Let me first come clean. I remain to be convinced that the sex offender treatment industry as currently organised can justify its existence. I accept the need to do something to reduce the risk of re-offending. Nevertheless, sex offenders are a group par excellence where longterm follow-up is necessary because the risk of recidivism remains for many years. Alec Spencer reinforced my prejudices to a degree by describing a sophisticated treatment programme in Peterhead Prison, Scotland, with a maintenance programme to continue this work throughout the sentence, and then what? How will any gains be maintained in the community? To be fair, in the two chapters on ‘bridging the gap’ the author does tackle these issues, but the effort put into the Sex Offenders Treatment Programme (STOP in Scotland, but SOTP in England and Wales) cannot be supported on the evidence available. It would be surprising if their own treatment programmes in a locked institution could have a significant impact without similar (rather than the current patchy provision) systems in the community for prison programmes to plug into.

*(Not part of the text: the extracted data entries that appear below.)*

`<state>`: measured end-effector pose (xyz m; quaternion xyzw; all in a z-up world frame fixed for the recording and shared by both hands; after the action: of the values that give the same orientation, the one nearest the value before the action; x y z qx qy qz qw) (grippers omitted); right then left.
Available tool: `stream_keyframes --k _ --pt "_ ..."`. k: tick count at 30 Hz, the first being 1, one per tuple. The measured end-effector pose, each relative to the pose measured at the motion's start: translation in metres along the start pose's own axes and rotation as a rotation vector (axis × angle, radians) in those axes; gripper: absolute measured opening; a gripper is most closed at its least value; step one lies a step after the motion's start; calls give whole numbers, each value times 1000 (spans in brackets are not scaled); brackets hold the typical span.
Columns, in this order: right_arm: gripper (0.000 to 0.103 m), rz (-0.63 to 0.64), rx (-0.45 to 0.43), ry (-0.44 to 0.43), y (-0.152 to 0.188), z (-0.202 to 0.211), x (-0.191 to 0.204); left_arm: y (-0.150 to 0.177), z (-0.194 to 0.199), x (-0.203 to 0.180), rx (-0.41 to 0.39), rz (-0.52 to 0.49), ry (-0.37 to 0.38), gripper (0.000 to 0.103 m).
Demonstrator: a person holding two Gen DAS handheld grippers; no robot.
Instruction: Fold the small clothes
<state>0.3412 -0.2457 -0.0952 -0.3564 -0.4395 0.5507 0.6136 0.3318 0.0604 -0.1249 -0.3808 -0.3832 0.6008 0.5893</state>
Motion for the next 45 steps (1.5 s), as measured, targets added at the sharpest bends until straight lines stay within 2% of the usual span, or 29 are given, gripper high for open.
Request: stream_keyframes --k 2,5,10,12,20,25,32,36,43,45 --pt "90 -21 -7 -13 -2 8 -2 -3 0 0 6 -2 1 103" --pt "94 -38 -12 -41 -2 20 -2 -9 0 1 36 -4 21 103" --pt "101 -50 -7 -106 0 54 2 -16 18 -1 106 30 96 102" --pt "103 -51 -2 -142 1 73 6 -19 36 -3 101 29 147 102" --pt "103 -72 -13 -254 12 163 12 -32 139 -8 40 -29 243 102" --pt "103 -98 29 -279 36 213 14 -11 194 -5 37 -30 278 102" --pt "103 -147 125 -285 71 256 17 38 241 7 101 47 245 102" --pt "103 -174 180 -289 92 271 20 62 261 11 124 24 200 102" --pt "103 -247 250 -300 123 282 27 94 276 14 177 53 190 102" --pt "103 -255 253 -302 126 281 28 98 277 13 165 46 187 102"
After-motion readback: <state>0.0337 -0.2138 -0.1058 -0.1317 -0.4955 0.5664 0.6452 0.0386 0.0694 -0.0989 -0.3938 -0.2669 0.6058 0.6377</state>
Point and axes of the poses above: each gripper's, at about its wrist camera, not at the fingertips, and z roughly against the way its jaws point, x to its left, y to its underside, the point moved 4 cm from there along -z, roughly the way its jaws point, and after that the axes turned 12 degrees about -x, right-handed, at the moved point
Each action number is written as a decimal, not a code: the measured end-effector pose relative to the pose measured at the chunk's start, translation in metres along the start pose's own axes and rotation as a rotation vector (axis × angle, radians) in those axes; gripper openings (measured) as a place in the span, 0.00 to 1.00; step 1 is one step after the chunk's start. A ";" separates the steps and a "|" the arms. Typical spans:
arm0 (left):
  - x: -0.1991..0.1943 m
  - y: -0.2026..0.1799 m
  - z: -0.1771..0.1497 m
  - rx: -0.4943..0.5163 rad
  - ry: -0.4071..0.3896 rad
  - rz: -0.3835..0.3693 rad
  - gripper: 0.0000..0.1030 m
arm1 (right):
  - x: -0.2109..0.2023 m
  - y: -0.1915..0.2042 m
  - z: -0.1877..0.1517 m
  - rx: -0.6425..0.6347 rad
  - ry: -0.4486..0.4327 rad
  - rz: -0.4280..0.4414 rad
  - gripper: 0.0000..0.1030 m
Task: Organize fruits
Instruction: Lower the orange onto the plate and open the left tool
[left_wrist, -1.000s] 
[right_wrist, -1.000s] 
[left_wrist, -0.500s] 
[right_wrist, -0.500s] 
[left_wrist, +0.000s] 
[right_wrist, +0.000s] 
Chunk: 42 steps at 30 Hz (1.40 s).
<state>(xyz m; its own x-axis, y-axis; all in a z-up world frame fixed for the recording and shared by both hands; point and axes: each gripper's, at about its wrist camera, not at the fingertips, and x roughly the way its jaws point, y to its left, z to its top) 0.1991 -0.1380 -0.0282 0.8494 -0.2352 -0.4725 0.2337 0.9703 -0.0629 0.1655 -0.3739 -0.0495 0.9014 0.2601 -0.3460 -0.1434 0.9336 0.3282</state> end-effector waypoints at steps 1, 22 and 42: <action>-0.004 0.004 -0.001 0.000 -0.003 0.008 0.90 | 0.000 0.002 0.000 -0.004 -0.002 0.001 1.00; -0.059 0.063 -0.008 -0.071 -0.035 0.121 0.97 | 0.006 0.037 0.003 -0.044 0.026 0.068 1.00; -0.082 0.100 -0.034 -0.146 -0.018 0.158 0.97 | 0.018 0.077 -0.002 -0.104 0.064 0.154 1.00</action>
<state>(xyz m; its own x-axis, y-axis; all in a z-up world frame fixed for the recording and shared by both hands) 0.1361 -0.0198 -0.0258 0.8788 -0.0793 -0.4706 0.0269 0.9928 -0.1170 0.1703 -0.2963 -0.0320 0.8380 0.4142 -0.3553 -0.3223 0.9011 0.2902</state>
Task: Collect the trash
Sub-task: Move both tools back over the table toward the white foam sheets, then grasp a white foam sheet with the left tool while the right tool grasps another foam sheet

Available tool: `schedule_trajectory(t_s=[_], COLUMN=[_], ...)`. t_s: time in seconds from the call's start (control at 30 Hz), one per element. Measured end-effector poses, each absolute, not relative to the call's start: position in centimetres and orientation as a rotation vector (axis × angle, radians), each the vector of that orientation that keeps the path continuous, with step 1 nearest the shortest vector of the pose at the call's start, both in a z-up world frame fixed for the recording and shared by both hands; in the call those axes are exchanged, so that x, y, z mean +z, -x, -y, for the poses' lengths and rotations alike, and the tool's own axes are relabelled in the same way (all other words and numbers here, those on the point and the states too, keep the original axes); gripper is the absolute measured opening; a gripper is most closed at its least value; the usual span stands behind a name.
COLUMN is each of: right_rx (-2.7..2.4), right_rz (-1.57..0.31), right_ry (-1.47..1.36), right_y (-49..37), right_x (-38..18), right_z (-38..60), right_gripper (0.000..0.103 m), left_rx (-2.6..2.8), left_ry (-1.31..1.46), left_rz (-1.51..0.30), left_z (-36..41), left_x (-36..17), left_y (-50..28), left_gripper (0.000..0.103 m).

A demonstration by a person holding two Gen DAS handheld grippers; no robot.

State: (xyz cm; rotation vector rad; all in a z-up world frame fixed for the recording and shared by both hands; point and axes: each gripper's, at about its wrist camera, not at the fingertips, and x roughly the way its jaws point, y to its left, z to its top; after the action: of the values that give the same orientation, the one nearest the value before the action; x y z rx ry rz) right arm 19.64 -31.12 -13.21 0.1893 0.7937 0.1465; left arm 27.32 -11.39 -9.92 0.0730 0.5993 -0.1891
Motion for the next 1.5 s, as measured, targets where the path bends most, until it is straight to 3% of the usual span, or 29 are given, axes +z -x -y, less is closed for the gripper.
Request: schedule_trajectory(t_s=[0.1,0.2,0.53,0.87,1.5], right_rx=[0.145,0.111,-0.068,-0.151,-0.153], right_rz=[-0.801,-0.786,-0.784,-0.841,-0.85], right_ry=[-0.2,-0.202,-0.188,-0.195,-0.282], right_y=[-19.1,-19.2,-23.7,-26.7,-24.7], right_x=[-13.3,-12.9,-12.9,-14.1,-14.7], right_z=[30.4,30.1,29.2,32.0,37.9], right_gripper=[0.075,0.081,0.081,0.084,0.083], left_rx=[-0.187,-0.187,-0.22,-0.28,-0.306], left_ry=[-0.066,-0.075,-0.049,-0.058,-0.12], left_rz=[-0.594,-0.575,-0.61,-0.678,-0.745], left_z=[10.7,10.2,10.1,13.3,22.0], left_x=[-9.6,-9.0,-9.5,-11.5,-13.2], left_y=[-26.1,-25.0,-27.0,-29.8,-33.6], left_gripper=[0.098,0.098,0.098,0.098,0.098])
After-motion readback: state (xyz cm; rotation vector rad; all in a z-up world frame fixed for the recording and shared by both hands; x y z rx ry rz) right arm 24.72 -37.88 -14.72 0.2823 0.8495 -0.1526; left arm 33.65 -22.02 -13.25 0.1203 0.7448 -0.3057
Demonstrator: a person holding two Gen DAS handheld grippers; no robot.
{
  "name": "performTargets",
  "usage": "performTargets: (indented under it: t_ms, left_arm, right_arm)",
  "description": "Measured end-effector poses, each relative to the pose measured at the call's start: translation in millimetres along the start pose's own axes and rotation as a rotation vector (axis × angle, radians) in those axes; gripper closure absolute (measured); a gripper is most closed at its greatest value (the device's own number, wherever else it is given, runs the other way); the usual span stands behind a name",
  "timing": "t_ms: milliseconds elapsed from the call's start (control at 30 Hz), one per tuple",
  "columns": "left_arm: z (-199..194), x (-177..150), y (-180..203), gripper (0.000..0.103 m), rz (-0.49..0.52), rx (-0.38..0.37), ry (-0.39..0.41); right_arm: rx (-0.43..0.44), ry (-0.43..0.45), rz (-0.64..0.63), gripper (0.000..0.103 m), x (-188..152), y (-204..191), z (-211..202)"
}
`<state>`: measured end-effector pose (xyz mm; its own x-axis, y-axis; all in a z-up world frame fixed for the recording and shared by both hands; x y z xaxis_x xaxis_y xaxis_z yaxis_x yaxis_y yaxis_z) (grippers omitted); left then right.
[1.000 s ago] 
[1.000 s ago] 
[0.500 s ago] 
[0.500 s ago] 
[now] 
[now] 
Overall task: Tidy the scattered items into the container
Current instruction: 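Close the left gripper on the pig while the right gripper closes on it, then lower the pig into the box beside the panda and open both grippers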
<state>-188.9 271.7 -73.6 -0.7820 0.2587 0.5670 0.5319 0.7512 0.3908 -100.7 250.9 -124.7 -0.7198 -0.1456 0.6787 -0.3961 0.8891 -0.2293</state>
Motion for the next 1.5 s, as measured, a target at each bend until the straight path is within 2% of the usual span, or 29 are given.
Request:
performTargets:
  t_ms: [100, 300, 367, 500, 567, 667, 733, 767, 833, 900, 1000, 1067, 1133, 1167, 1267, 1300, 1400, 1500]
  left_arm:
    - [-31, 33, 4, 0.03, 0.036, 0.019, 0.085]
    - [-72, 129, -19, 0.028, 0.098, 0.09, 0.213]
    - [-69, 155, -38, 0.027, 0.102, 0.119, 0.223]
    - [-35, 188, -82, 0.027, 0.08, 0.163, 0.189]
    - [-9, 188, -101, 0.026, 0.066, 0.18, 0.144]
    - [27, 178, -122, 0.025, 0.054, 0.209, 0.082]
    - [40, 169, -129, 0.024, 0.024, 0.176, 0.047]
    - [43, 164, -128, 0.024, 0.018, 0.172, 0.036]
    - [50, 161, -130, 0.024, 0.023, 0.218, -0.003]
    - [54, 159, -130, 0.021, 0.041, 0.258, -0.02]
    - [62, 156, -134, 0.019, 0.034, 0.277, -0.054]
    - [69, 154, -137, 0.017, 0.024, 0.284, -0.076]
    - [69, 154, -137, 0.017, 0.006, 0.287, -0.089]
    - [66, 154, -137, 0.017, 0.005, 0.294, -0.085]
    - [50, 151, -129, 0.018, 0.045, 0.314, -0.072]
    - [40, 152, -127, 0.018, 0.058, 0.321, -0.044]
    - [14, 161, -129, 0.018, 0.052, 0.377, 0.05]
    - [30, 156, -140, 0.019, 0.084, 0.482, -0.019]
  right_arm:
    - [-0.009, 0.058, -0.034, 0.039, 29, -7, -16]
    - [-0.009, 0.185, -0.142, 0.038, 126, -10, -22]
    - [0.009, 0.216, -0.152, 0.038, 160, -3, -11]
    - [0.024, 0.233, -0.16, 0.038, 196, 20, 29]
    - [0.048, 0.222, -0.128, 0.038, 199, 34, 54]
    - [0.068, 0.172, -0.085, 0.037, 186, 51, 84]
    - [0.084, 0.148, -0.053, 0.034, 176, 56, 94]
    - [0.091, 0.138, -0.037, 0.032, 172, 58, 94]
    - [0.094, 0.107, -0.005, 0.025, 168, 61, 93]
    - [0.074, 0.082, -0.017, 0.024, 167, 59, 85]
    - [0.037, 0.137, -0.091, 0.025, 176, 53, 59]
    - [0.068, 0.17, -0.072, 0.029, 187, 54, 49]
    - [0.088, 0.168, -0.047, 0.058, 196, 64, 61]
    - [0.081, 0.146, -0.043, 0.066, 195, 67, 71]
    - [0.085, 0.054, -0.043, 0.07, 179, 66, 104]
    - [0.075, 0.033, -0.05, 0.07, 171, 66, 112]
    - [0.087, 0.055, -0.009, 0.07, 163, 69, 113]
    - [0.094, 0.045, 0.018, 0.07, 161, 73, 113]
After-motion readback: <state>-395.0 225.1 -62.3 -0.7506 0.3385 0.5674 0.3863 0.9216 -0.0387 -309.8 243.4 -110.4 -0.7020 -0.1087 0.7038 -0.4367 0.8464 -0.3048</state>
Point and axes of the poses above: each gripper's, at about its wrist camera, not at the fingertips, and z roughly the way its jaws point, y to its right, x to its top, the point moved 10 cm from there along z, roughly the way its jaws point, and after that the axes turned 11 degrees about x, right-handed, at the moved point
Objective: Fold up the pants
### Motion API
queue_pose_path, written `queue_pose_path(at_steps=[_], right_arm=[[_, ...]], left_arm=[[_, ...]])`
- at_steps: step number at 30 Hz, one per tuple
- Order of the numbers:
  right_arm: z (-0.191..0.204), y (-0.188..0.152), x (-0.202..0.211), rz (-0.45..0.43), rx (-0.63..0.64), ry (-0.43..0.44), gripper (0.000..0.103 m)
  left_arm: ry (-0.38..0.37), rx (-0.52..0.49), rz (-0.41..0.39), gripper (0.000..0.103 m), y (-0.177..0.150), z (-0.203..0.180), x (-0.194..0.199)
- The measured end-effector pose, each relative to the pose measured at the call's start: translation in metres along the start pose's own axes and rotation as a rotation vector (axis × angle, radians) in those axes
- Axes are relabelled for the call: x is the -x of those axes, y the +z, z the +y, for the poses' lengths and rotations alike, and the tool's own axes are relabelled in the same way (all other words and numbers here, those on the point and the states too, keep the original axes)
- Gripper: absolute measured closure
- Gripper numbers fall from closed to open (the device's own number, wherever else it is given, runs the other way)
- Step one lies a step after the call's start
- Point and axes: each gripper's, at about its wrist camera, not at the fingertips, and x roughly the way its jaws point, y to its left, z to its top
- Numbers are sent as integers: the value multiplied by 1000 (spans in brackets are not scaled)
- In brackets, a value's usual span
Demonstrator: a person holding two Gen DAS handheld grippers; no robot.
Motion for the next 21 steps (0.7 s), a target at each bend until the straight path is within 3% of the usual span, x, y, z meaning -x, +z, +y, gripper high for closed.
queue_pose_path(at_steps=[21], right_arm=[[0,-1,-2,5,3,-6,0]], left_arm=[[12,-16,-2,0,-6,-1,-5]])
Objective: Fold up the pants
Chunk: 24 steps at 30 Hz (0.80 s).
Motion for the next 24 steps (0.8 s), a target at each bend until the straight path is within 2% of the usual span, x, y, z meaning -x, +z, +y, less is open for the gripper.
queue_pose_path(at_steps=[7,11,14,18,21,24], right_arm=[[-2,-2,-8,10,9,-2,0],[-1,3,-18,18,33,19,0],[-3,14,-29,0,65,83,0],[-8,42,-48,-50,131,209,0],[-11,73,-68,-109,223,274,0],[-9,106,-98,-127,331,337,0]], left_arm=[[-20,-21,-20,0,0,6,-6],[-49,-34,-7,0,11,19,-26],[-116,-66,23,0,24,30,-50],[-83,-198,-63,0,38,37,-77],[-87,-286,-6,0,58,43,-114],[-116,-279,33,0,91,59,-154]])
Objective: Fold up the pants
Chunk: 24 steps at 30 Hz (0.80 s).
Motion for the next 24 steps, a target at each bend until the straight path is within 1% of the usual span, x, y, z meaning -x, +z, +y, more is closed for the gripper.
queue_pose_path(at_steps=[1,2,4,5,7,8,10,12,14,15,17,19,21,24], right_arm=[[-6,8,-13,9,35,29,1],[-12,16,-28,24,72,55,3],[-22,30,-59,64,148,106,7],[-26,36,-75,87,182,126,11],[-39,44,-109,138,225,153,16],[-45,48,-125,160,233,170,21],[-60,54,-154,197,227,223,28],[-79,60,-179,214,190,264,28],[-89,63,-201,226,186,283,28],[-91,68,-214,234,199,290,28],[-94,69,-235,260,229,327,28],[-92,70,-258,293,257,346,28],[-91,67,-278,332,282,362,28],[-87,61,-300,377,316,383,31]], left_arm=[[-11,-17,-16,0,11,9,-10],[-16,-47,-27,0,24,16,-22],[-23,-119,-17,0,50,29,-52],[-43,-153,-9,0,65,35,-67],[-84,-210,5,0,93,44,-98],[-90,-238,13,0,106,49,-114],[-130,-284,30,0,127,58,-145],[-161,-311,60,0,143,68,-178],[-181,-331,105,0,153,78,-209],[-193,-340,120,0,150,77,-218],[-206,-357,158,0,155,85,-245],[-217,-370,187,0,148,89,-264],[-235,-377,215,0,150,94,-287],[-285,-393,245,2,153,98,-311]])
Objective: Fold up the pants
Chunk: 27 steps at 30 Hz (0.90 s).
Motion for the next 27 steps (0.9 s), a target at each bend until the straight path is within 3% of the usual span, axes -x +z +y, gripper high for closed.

Nevertheless, although I did not think I would like the book, I was won over. I liked the style and I liked the layout, with a summary of key points after each section. The section on offenders (particularly female offenders) was informative. At times there was an uneasy shift of focus from Peterhead Prison to a national perspective, which was not always convincing. The author also slips from evidence to opinion rather too easily, sometimes restating opinions as though they are facts. I was mistaken in thinking that this book would only interest those engaged in this work. There are excellent sections on child visiting, the victim's perspective and on pornography in prison, which will be of interest to staff of all disciplines based in secure forensic inpatient units. These services have struggled with these issues (and Ashworth Hospital comes to mind here) and I agree with all that the author says on these topics. Why cannot secure hospital units also be pornography free zones?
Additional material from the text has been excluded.